Closed yamatokataoka closed 2 years ago
I'm not sure what is the final outcome yet, but let's do the separation of concerns. Designing is a wicked problem.
For now, there are two similar functions with the same name, collect_one_epoch_experience
in src/rl_replicas/common/base_algorithms/on_policy_algorithm.py
and src/rl_replicas/common/base_algorithms/off_policy_algorithm.py
.
The responsibility of this functions is to collect experience to train the models. I can start from refactoring these functions.
So after this redesigning finished, we can write RL training like this?
Need a trainer? it seems for now only sampler would be necessary.
For on-policy algorithms
...omitted policy and value_function instantiation
model: VPG = VPG(policy, value_function, action_dim, state_dim, seed=seed)
sampler = Sampler()
# trainer = Trainer(output_dir=output_dir, tensorboard=True, model_saving=True)
for epoch in range(num_epochs):
episodes = sampler.sample(model, env, steps)
model.train(episodes)
For off-policy algorithms
...omitted policy and q_function instantiation
model: DDPG = DDPG(policy, q_function, action_dim, state_dim)
sampler = Sampler()
random_sampler = RandomSampler()
# trainer = Trainer(output_dir=output_dir, tensorboard=True, model_saving=True)
replay_buffer = ReplayBuffer()
for epoch in range(num_epochs):
if start_random_sample:
episodes = random_sampler.sample(env, steps)
else:
episodes = continuous_sampler.sample(model, env, steps)
replay_buffer.add(episodes)
model.train(replay_buffer)
On on_policy_algorithm.py, the current implementation of collect_one_epoch_experience
function is to primarily collect experience interacting with the env but also calculate advantages and discounted returns. I think this function should be responsible for collecting experience only.
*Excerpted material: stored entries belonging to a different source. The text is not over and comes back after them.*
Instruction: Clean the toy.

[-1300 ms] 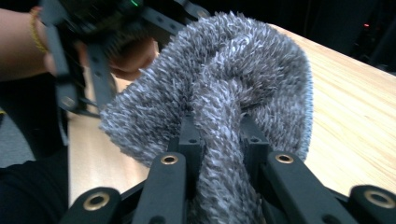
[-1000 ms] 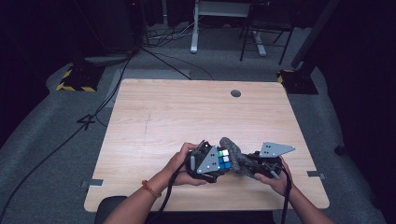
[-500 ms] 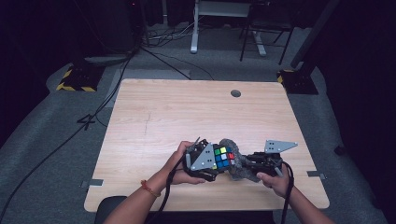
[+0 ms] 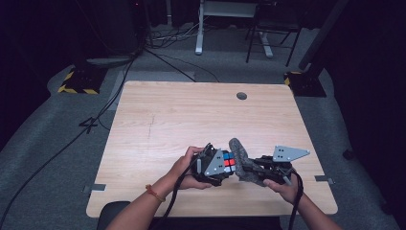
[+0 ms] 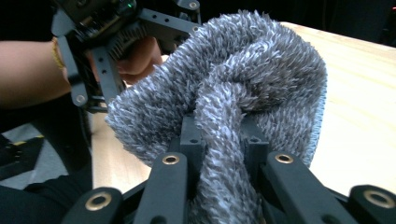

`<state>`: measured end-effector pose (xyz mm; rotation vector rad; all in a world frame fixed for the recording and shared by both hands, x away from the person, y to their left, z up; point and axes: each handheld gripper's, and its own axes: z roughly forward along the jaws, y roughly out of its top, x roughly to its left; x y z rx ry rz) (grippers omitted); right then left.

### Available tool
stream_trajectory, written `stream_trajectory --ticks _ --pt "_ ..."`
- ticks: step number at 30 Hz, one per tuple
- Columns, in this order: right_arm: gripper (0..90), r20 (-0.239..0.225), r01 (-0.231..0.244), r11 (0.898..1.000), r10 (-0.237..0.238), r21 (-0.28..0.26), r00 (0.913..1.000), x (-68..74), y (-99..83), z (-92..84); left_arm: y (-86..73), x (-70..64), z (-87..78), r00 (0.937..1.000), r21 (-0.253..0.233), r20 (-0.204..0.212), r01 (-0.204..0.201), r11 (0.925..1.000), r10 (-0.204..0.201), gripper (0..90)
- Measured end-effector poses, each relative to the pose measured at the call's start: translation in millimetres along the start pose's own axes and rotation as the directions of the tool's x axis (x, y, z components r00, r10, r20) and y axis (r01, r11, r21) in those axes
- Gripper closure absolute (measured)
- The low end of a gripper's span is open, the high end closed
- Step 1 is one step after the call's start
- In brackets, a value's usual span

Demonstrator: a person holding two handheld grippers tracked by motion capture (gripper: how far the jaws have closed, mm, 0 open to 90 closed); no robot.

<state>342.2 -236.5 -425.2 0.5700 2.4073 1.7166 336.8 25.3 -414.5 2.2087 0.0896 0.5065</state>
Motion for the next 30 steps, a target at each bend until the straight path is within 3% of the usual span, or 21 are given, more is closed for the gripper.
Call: stream_trajectory --ticks 4,8,11,17,21,24,28,30 --pt "76.8 0.021 0.013 1.0 -0.013 0.015 0.9997 -1.1 -1.5 1.1 0.7 1.0 -3.5 0.9999 -0.015 0.002 0.013 0.9998 -0.013 33.3" --pt "76.8 0.044 -0.011 0.996 0.007 0.094 0.999 -7.5 -13.1 9.1 1.4 3.4 -7.5 0.9995 -0.042 0.009 0.029 0.9987 -0.029 33.3" --pt "76.4 0.05 -0.023 0.994 0.018 0.108 0.9986 -11.2 -15.8 11.0 2.7 3.8 -9.6 0.9998 -0.05 0.003 0.021 0.9985 -0.021 33.3" --pt "76.6 0.044 -0.004 0.999 0.002 0.042 0.999 -5.3 -7.2 1.6 3.7 2.7 -0.8 0.9995 -0.028 0.019 0.027 0.9993 -0.026 33.2" --pt "76.6 0.009 -0.006 1.0 0.006 -0.016 0.9999 -1.3 -1.4 -6.3 5.0 0.1 0.6 0.9999 -0.018 0.013 0.003 0.9998 -0.002 33.2" --pt "76.6 0.024 -0.007 1.0 0.007 0.008 0.9997 -2.4 -3.5 -2.7 6.1 0.2 -4.0 0.9999 -0.04 0.011 0.001 0.9992 -0.001 33.3" --pt "76.6 0.053 -0.024 0.997 0.02 0.08 0.9984 -7.4 -10.9 6.8 8.9 0.1 -10.3 0.9998 -0.079 0.018 -0.005 0.9969 0.006 33.3" --pt "76.5 0.047 -0.035 0.995 0.031 0.097 0.9984 -9.5 -14.0 10.8 9.7 1.0 -11.7 0.9997 -0.076 0.022 -0.012 0.9971 0.013 33.2"
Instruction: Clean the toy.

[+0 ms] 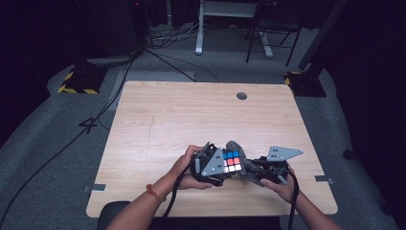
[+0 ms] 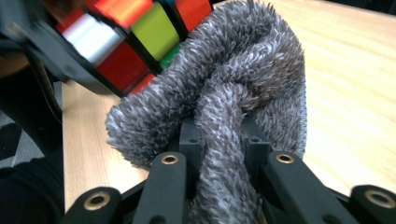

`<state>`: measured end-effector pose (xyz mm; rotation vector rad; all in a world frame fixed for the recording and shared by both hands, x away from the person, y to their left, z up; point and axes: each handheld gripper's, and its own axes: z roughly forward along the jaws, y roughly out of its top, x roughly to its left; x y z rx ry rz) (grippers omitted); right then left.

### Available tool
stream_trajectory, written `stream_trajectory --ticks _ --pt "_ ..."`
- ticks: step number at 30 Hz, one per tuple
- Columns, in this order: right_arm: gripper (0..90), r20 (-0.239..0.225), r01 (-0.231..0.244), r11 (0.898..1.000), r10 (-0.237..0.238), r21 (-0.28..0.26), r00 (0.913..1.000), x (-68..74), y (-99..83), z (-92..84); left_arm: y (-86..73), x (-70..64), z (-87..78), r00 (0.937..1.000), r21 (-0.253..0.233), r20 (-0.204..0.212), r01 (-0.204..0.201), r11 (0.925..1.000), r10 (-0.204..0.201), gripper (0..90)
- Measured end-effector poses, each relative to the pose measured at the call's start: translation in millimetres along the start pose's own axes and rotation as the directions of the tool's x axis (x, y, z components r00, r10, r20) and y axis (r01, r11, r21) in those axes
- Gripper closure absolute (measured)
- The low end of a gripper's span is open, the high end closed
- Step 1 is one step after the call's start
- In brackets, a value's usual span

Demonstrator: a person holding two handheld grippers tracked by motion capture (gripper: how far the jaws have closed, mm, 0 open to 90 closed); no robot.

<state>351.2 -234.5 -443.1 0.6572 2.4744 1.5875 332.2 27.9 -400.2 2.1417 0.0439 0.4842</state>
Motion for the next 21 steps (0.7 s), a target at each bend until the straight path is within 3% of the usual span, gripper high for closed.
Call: stream_trajectory --ticks 4,14,17,19,21 --pt "76.6 -0.026 -0.019 0.999 0.018 -0.034 0.9995 -0.6 2.5 -2.5 -2.3 2.1 -0.3 0.9999 -0.005 0.004 0.014 0.9999 -0.014 33.1" --pt "76.8 -0.009 0.043 0.993 -0.044 -0.11 0.999 15.6 16.4 -13.7 -6.4 4.0 5.8 0.9998 0.031 0.003 0.021 0.9993 -0.021 32.3" --pt "76.8 -0.002 0.066 0.991 -0.067 -0.112 0.9978 20.6 19.2 -12.8 -7.2 1.4 12.7 0.9999 0.084 -0.013 0.008 0.9965 -0.007 32.1" --pt "76.7 -0.016 0.075 0.991 -0.077 -0.111 0.9969 24.1 21.0 -10.0 -8.0 -3.0 20.1 0.9995 0.137 -0.024 -0.016 0.9904 0.019 32.6" --pt "76.6 -0.009 0.11 0.99 -0.111 -0.092 0.9938 30.6 23.8 -5.4 -9.3 -5.6 24.6 0.9996 0.159 -0.021 -0.014 0.9871 0.017 32.8"
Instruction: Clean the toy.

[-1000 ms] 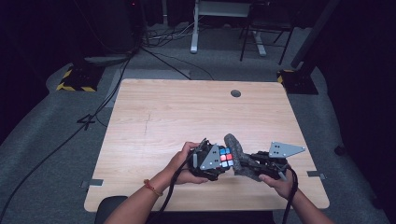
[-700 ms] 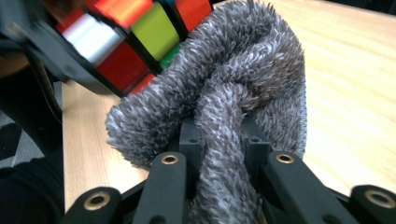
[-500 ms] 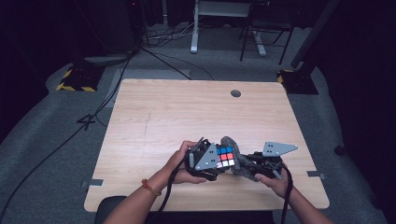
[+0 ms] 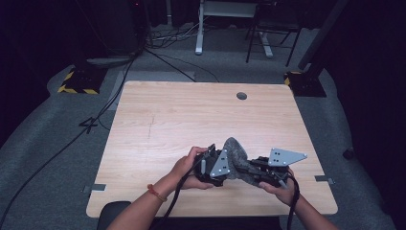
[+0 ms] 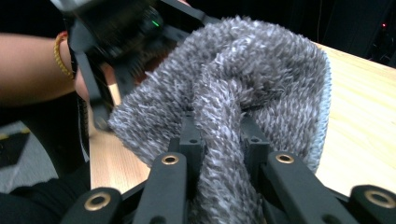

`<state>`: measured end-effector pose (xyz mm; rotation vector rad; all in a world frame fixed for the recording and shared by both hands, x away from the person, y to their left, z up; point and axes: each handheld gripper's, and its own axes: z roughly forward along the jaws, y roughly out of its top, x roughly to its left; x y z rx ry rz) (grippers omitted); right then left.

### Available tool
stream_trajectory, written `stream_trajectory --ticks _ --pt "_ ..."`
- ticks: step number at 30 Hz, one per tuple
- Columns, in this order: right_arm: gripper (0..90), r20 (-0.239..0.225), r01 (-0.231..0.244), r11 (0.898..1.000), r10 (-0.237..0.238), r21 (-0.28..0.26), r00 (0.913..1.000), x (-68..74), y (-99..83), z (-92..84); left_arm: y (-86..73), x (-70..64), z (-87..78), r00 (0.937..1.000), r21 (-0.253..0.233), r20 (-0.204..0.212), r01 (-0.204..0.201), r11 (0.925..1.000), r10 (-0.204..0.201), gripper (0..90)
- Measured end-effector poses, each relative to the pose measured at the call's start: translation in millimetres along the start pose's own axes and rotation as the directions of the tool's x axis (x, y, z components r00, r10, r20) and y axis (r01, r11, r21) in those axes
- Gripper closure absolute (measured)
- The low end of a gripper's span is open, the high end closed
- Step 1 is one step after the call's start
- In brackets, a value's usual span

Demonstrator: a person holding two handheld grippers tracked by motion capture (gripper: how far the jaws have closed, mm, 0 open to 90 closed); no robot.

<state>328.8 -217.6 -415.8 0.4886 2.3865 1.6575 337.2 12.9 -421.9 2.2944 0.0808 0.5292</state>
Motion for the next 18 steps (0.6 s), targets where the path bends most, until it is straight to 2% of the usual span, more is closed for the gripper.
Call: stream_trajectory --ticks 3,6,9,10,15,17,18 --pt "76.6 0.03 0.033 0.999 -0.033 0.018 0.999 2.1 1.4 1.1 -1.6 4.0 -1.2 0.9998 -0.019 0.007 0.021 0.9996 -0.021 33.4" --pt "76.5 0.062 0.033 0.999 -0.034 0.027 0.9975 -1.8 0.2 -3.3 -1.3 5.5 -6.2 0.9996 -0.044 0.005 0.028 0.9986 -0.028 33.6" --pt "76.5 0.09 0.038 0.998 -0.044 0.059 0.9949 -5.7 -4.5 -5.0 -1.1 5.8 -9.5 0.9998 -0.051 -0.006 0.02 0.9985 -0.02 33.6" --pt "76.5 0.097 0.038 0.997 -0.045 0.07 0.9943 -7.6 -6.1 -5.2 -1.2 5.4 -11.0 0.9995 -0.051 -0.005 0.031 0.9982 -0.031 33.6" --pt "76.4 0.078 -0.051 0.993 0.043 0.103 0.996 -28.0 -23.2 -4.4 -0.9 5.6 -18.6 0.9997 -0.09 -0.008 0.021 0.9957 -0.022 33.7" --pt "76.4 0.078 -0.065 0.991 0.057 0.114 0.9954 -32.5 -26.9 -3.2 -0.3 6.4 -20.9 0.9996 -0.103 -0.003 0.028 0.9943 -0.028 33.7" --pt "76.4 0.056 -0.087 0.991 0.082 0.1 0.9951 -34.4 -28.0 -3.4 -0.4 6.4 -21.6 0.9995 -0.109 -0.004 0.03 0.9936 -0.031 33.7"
Other things can be done in a train function as preprocessing raw experience data.
Probably, it needs a sampler for both on-policy and off-policy algorithms
Differences between collect_one_epoch_experience
function on on-policy and off-policy algorithms
I found that trainer model cannot handle this part. I think it may become complicated if I tried to implement it. https://github.com/yamatokataoka/reinforcement-learning-replications/blob/6936158383e6895494fdf8c7a5bd5aeca3dfbc9f/src/rl_replicas/base_algorithms/off_policy_algorithm.py#L225-L231
I found that it's possible to handle this using policy argument on sample function.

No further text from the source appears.